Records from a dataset
####

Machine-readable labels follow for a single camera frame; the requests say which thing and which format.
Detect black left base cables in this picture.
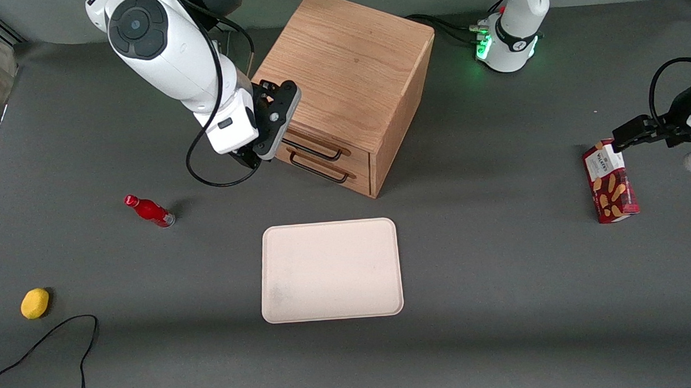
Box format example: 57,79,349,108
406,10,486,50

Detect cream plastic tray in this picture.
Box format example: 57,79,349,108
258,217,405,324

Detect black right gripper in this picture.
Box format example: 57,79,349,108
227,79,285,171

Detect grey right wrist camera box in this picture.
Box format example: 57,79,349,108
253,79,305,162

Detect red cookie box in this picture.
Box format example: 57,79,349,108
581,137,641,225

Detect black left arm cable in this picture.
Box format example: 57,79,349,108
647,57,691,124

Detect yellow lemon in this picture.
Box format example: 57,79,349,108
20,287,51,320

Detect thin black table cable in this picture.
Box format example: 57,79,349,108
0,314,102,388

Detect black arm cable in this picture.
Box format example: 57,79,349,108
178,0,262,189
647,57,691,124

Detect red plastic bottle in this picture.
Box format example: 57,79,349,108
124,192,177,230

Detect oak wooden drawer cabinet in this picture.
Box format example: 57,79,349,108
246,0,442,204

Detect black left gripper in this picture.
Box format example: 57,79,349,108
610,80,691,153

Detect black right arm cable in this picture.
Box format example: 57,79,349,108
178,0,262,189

####

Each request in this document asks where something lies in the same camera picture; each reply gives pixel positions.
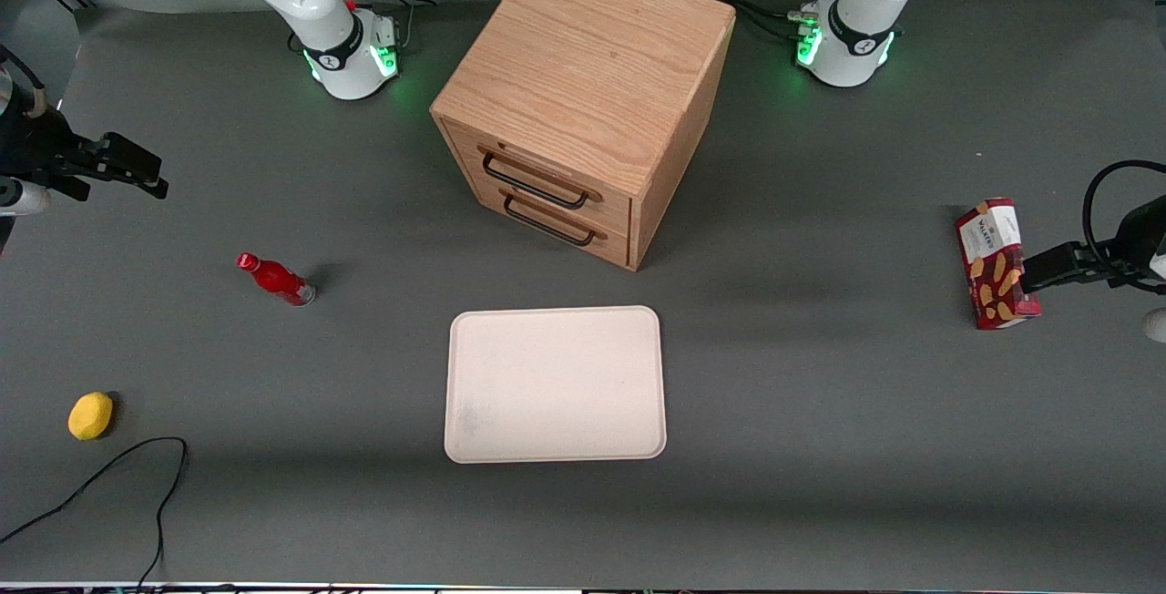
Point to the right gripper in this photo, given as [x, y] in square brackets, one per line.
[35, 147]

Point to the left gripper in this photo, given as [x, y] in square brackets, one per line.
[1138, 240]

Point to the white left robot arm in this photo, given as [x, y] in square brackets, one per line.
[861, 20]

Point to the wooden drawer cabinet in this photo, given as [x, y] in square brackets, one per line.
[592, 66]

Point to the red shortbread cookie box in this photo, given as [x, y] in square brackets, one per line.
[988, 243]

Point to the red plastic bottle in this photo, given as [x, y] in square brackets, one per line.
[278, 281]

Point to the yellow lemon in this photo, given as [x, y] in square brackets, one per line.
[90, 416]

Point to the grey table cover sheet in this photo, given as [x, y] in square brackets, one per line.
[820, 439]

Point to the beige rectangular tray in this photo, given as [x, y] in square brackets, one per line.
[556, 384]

####

• What is needed
Starting from the records above, filter out all lines except those containing the word "camera".

• Result of the task
Machine-readable labels follow for a single camera frame; the requests say which thing and which format.
Detect grey right wrist camera box in this picture.
Each request in this document asks where something lies in the same camera picture; each reply gives pixel positions.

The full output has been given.